▶ **ASSIGNED TASK**
An image-free, word-for-word version of the records below is to be returned.

▶ **GIVEN DATA**

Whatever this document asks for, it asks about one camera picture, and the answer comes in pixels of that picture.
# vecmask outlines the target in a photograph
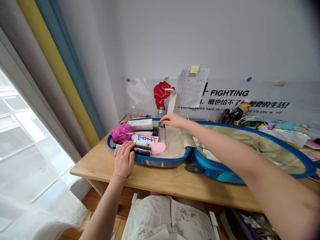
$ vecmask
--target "hand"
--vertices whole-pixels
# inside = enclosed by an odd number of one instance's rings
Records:
[[[120,177],[127,178],[133,170],[134,151],[131,149],[136,143],[124,142],[114,150],[114,173]]]
[[[181,117],[176,113],[171,113],[168,115],[164,115],[161,118],[160,122],[163,122],[165,125],[172,126],[175,128],[185,128],[189,120],[185,119],[184,117]]]

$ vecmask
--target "forearm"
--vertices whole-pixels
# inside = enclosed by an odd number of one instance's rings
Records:
[[[81,235],[81,240],[111,238],[123,186],[124,181],[111,178],[96,211]]]
[[[260,175],[261,161],[269,162],[248,145],[196,122],[188,121],[185,128],[243,180],[254,180],[256,176]]]
[[[319,196],[246,144],[195,122],[185,128],[244,180],[282,239],[314,236]]]

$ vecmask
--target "wooden desk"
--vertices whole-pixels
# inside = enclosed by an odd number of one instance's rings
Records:
[[[89,180],[102,196],[114,170],[113,151],[104,137],[87,153],[70,173]],[[159,192],[172,196],[195,199],[203,202],[262,212],[252,192],[245,185],[222,183],[204,174],[187,170],[187,163],[176,168],[156,168],[136,163],[125,186]],[[310,179],[300,179],[312,191],[320,193],[319,184]]]

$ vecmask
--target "blue curtain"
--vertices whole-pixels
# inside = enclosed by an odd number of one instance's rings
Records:
[[[35,0],[100,139],[106,136],[56,0]]]

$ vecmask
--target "pink bath pouf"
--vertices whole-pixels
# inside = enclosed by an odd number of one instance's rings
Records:
[[[134,133],[133,127],[128,122],[124,122],[123,124],[119,124],[114,127],[110,133],[114,141],[130,141],[132,134]]]

▶ **RESULT FOR THIS TASK**
Whatever this document asks for, it asks about one camera picture, and the answer comes in pixels of that picture.
# vecmask outlines the target in a photograph
$ vecmask
--target "hand"
--vertices whole-pixels
# inside = enclosed by an odd number of one instance's rings
Records:
[[[120,177],[127,178],[133,170],[134,151],[131,149],[136,143],[124,142],[114,150],[114,173]]]
[[[181,117],[176,113],[171,113],[168,115],[164,115],[161,118],[160,122],[163,122],[165,125],[172,126],[175,128],[185,128],[189,120],[185,119],[184,117]]]

$ vecmask
--target "forearm"
--vertices whole-pixels
# inside = enclosed by an odd number of one instance's rings
Records:
[[[81,235],[81,240],[111,238],[123,186],[124,181],[111,178],[96,211]]]
[[[260,175],[261,161],[269,162],[248,145],[196,122],[188,121],[185,128],[243,180],[254,180],[256,176]]]
[[[319,196],[246,144],[195,122],[185,128],[244,180],[282,239],[314,236]]]

$ vecmask
--target "wooden desk"
--vertices whole-pixels
# inside = enclosed by an odd number of one instance's rings
Records:
[[[89,180],[102,196],[114,170],[113,151],[104,137],[87,153],[70,173]],[[159,192],[172,196],[195,199],[203,202],[262,212],[252,192],[245,185],[222,183],[204,174],[187,170],[187,163],[176,168],[156,168],[136,163],[125,186]],[[310,179],[300,179],[312,191],[320,193],[319,184]]]

$ vecmask
--target "blue curtain"
--vertices whole-pixels
# inside = enclosed by an odd number of one instance's rings
Records:
[[[35,0],[100,139],[106,136],[56,0]]]

$ vecmask
--target "pink bath pouf"
--vertices whole-pixels
# inside = enclosed by an odd number of one instance's rings
Records:
[[[134,133],[133,127],[128,122],[124,122],[123,124],[119,124],[114,127],[110,133],[114,141],[130,141],[132,134]]]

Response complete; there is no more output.